• **Task**:
Could every line below be written out exactly as it appears?

• **Recorded data**:

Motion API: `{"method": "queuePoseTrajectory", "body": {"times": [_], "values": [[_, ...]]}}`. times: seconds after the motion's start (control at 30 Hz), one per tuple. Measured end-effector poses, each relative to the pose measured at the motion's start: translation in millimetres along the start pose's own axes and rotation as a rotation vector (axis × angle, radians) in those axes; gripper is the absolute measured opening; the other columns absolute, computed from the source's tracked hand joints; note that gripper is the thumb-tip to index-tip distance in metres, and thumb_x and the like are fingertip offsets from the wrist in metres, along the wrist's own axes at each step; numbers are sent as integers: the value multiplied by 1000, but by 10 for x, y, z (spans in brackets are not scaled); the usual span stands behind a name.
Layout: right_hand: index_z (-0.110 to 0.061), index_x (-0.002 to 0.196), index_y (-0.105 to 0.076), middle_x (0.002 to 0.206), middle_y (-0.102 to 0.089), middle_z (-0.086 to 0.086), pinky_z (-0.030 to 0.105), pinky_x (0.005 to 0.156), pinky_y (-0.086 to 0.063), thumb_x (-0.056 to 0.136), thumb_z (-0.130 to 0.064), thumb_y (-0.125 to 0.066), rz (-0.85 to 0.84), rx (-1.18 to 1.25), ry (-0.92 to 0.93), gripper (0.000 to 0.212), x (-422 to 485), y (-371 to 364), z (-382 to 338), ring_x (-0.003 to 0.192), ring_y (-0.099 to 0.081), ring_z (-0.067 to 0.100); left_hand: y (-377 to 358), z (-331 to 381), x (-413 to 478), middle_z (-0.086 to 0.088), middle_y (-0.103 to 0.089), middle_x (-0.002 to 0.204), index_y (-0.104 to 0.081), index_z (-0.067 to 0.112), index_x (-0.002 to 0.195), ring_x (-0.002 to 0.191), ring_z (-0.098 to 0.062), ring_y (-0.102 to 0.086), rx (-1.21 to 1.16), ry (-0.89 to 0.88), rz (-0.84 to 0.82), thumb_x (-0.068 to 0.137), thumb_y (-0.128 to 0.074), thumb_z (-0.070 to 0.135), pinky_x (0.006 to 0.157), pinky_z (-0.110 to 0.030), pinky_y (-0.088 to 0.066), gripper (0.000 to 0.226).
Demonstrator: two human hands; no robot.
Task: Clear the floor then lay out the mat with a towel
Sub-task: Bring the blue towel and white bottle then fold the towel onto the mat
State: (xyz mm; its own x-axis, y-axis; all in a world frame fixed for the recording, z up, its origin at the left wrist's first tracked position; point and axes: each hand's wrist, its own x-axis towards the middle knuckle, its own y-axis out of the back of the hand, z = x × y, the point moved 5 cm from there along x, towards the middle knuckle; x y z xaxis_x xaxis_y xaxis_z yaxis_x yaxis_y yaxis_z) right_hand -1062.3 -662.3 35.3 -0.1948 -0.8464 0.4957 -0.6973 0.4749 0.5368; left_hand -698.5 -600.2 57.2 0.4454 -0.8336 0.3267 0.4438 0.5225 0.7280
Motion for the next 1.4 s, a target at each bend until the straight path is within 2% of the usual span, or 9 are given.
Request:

• **Exercise response**:
Motion API: `{"method": "queuePoseTrajectory", "body": {"times": [_], "values": [[_, ...]]}}`. times: seconds after the motion's start (control at 30 Hz), one per tuple. Measured end-effector poses, each relative to the pose measured at the motion's start: translation in millimetres along the start pose's own axes and rotation as a rotation vector (axis × angle, radians) in those axes; gripper is the absolute measured opening; the other columns absolute, computed from the source's tracked hand joints; note that gripper is the thumb-tip to index-tip distance in metres, and thumb_x and the like are fingertip offsets from the wrist in metres, along the wrist's own axes at each step; numbers are sent as integers: the value multiplied by 1000, but by 10 for x, y, z (spans in brackets are not scaled); the usual span stands behind a name.
Layout: right_hand: index_z (-0.110 to 0.061), index_x (-0.002 to 0.196), index_y (-0.105 to 0.076), middle_x (0.002 to 0.206), middle_y (-0.102 to 0.089), middle_z (-0.086 to 0.086), pinky_z (-0.030 to 0.105), pinky_x (0.005 to 0.156), pinky_y (-0.086 to 0.063), thumb_x (-0.056 to 0.136), thumb_z (-0.130 to 0.064), thumb_y (-0.125 to 0.066), rz (-0.85 to 0.84), rx (-1.18 to 1.25), ry (-0.92 to 0.93), gripper (0.000 to 0.212), x (-422 to 485), y (-371 to 364), z (-382 to 338), ring_x (-0.003 to 0.192), ring_y (-0.099 to 0.081), ring_z (-0.067 to 0.100); left_hand: y (-377 to 358), z (-331 to 381), x (-413 to 478), middle_z (-0.086 to 0.088), middle_y (-0.103 to 0.089), middle_x (-0.002 to 0.204), index_y (-0.104 to 0.081), index_z (-0.067 to 0.112), index_x (-0.002 to 0.195), ring_x (-0.002 to 0.191), ring_z (-0.098 to 0.062), ring_y (-0.102 to 0.086), rx (-1.21 to 1.16), ry (-0.89 to 0.88), rz (-0.84 to 0.82), thumb_x (-0.068 to 0.137), thumb_y (-0.128 to 0.074), thumb_z (-0.070 to 0.135), pinky_x (0.006 to 0.157), pinky_z (-0.110 to 0.030), pinky_y (-0.088 to 0.066), gripper (0.000 to 0.226).
Demonstrator: two human hands; no robot.
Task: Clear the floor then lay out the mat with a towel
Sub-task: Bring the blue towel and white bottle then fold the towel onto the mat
State: (xyz mm; its own x-axis, y-axis; all in a world frame fixed for the recording, z up, its origin at the left wrist's first tracked position; point and axes: each hand's wrist, its own x-axis towards the middle knuckle, its own y-axis out of the back of the hand, z = x × y, the point moved 5 cm from there along x, towards the middle knuckle; x y z xaxis_x xaxis_y xaxis_z yaxis_x yaxis_y yaxis_z) right_hand -1062.3 -662.3 35.3 -0.1948 -0.8464 0.4957 -0.6973 0.4749 0.5368; left_hand -698.5 -600.2 57.2 0.4454 -0.8336 0.3267 0.4438 0.5225 0.7280
Motion for the next 1.4 s, a target at each bend until the straight path is within 2% of the usual span, or 9 are given.
Request:

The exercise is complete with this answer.